A massive rally of pro-democracy protesters in Bangkok ended with dozens injured and many arrested on Saturday, March 20. Hundreds of armed police personnel were deployed to violently disperse the crowd at a rally held outside the royal palace. The demonstration was called by the youth-led REDEM (Restart Democracy) and saw more than 1,500 people participate.
The protest rally, which started off peacefully on Saturday, congregated at the Ratchadamnoen Avenue near the iconic open square, Sanam Luang, outside the royal palace. The protesters were met with a barricade set up by the police with empty cargo containers at the avenue, blocking access to the palace. As some protesters tried to push through the barricade in the evening, the police unleashed violence on the crowd.
The dispersal of the crowd, which was described as bloody by local media outlets, saw the police reportedly firing rubber bullets indiscriminately at the crowd, which also injured journalists and some police personnel as well.
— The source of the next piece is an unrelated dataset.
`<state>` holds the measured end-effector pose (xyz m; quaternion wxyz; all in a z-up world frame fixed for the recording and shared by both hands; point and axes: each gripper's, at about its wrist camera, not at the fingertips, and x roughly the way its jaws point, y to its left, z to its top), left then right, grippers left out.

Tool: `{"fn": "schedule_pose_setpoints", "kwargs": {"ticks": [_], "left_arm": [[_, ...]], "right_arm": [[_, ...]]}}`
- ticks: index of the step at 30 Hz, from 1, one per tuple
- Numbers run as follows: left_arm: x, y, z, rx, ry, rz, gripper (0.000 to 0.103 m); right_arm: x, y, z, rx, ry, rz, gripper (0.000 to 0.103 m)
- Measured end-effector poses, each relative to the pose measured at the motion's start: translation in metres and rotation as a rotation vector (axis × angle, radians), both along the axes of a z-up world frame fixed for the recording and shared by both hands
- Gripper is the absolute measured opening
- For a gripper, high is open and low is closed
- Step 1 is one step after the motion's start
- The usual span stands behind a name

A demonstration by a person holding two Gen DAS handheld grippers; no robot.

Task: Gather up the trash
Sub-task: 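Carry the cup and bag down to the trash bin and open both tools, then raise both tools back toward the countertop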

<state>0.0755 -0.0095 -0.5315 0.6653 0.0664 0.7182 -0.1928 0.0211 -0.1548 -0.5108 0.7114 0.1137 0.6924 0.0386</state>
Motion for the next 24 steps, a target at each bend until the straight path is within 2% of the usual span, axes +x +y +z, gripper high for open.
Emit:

According to Prachatai, the nearest hospital to the site of protest, Erawan Medical Centre, reported 33 injuries, including at least one minor and three journalists associated with Prachatai, Khaosad, and Channel 8, along with 13 police personnel.
The indiscriminate firing of the rubber bullets was also accompanied with tear gas shelling and water canons. According to Thai Lawyers for Human Rights, 32 people were detained from the site of the protest, of which 16 were arrested and face charges. They were later released on bail by the Criminal Court in Bangkok on Monday, March 22.
The firing of rubber bullets is the second such incident of use of non-lethal force by the police since a similarly violent dispersal of protesters on February 28, when 16 were injured and 22 people, including two minors, were detained by the police.
REDEM, a protest coordination group launched by the Free Youth Movement, called for the demonstration as part of the ongoing upsurge against the military-supported government of prime minister Prayut Chan-o-cha, to demand constitutional limits on the powers and privileges enjoyed by the monarchy and also to release activists and protesters arrested and facing trial under lèse majesté laws that criminalize “insult to monarchy.”
Saturday’s protest comes just days after a constitutional amendment bill, proposing the creation of an elected body to effectively replace the 2017 constitution, failed to pass in a joint session of the parliament on March 17. While the lower house of the parliament is elected, the upper house (Senate) largely consists of members appointed by the military. Protesters have been demanding for the return of democracy as it existed before the 2014 coup overthrew the democratically-elected government in the middle of an election.